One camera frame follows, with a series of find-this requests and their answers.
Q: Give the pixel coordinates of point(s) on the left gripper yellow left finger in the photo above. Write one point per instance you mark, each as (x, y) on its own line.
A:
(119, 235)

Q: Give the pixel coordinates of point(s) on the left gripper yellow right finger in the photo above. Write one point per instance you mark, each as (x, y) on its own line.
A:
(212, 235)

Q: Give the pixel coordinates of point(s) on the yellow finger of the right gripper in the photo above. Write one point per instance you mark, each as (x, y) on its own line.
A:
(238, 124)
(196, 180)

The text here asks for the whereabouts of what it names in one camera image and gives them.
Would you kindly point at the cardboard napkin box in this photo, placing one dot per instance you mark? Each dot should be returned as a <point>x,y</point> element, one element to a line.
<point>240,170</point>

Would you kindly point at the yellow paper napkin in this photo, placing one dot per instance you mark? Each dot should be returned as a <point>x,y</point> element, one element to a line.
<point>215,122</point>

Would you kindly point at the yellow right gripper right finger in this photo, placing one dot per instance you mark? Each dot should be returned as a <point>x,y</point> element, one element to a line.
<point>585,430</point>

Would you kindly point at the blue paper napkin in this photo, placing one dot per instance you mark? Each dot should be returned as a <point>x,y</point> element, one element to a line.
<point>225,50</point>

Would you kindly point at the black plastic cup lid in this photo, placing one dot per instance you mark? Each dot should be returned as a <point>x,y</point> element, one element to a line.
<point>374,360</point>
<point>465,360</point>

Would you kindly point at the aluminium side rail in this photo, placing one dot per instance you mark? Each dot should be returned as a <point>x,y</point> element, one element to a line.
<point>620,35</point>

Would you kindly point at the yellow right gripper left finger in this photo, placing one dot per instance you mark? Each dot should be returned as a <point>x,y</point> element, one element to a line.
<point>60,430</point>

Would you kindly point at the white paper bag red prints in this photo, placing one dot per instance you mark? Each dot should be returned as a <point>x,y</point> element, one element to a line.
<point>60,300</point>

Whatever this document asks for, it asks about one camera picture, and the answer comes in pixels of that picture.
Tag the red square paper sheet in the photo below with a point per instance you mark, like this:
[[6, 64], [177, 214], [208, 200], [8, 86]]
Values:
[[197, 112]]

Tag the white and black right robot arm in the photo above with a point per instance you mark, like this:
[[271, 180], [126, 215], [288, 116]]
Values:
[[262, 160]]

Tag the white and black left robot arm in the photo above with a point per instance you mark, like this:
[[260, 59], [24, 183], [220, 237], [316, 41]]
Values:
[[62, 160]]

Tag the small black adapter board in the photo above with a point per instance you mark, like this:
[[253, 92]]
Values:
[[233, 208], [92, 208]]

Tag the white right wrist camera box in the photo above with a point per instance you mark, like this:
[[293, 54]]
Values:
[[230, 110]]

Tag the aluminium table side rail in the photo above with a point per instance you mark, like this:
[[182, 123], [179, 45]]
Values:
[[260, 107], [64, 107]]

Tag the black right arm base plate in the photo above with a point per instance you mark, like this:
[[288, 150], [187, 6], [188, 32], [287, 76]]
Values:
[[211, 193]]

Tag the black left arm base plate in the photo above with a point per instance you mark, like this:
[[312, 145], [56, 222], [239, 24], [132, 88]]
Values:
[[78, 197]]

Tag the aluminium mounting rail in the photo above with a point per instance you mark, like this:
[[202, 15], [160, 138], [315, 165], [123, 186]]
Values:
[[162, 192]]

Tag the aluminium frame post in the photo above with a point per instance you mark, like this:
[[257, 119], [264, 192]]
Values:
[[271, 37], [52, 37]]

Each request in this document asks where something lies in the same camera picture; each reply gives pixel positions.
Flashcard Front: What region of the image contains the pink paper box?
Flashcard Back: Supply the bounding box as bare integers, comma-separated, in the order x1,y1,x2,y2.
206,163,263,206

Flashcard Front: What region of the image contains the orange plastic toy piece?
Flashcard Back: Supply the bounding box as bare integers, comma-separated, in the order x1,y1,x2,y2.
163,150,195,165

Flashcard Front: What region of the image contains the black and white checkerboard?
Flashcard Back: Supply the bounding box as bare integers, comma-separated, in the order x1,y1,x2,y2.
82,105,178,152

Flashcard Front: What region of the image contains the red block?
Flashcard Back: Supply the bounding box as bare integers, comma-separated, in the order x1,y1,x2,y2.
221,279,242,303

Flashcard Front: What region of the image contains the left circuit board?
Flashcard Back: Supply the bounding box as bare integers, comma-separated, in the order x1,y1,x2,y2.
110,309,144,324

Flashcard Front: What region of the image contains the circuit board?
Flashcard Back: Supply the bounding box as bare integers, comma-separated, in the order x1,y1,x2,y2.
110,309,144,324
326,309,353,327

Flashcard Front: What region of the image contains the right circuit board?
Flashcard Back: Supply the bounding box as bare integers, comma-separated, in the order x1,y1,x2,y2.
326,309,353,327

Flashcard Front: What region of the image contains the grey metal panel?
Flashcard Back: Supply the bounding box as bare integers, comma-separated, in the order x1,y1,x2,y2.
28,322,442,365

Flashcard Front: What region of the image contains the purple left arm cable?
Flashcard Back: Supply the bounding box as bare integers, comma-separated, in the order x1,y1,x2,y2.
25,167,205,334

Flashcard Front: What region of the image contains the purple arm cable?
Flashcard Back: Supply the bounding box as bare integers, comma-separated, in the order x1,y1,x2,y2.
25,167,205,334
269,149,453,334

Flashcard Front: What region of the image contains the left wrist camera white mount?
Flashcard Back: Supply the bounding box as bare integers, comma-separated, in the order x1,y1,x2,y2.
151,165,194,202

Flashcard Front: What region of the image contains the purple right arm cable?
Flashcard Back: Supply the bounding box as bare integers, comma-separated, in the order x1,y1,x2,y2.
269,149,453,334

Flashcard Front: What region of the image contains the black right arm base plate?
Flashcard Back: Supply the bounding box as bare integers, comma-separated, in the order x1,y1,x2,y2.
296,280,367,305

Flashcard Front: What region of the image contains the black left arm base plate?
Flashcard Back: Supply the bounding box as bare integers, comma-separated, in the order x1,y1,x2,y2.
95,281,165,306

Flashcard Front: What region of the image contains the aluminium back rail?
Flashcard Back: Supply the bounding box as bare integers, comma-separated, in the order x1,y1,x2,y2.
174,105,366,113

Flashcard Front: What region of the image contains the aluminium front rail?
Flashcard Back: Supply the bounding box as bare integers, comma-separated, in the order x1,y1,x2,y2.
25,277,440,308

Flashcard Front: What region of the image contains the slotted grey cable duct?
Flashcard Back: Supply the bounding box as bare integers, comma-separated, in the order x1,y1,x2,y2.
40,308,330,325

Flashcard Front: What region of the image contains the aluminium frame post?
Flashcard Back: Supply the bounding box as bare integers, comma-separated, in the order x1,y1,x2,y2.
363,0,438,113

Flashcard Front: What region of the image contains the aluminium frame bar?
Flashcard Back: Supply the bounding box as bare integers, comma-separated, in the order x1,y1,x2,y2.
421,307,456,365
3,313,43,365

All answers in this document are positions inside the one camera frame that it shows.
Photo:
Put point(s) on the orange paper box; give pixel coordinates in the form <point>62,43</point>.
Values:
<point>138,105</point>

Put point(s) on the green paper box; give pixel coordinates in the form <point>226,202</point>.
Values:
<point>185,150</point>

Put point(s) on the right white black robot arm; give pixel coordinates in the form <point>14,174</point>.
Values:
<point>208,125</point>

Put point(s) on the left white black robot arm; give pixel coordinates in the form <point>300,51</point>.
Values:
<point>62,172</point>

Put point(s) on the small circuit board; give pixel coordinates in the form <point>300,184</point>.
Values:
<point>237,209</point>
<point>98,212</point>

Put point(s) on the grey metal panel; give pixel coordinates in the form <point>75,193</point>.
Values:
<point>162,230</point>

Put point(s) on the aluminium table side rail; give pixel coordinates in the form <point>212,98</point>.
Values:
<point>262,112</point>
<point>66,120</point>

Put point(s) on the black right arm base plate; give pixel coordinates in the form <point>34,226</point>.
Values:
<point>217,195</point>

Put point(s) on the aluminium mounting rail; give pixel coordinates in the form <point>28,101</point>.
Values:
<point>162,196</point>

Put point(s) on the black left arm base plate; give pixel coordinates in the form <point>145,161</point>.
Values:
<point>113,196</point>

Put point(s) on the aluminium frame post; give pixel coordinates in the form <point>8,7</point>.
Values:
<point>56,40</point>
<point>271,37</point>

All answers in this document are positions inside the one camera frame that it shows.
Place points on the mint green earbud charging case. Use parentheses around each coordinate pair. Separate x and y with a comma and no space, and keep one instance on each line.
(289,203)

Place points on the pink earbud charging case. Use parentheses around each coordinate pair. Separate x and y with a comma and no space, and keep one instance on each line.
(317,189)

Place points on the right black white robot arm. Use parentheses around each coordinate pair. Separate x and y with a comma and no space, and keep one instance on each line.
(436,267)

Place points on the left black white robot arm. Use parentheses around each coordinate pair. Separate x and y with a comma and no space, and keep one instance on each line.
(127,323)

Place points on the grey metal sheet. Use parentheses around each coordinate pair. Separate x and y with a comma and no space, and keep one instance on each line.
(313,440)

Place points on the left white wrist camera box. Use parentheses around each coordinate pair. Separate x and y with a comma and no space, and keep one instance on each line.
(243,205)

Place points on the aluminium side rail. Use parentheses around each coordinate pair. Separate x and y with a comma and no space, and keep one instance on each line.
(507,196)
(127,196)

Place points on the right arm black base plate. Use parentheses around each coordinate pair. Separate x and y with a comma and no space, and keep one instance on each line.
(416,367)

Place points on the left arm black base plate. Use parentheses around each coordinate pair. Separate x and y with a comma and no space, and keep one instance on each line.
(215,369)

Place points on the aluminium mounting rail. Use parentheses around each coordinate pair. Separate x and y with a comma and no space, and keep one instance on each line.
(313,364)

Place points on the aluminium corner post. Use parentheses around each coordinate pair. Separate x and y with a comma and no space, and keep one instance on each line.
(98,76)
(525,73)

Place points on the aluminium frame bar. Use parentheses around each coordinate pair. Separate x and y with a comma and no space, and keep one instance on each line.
━━━━━━━━━━
BRIEF — Reproduce, word for word and in full, only the lines above that start at the line with "Put point(s) on the right" and run through the line with "<point>162,196</point>", both ends included.

WRITTEN ANSWER —
Put point(s) on the right white black robot arm; give pixel coordinates in the form <point>14,174</point>.
Values:
<point>208,125</point>

Put point(s) on the left white black robot arm; give pixel coordinates in the form <point>300,51</point>.
Values:
<point>62,172</point>

Put point(s) on the small circuit board; give pixel coordinates in the form <point>300,184</point>.
Values:
<point>237,209</point>
<point>98,212</point>

Put point(s) on the grey metal panel; give pixel coordinates in the form <point>75,193</point>.
Values:
<point>162,230</point>

Put point(s) on the aluminium table side rail; give pixel coordinates in the form <point>212,98</point>.
Values:
<point>262,112</point>
<point>66,120</point>

Put point(s) on the black right arm base plate; give pixel coordinates in the form <point>34,226</point>.
Values:
<point>217,195</point>

Put point(s) on the aluminium mounting rail; give pixel coordinates in the form <point>28,101</point>.
Values:
<point>162,196</point>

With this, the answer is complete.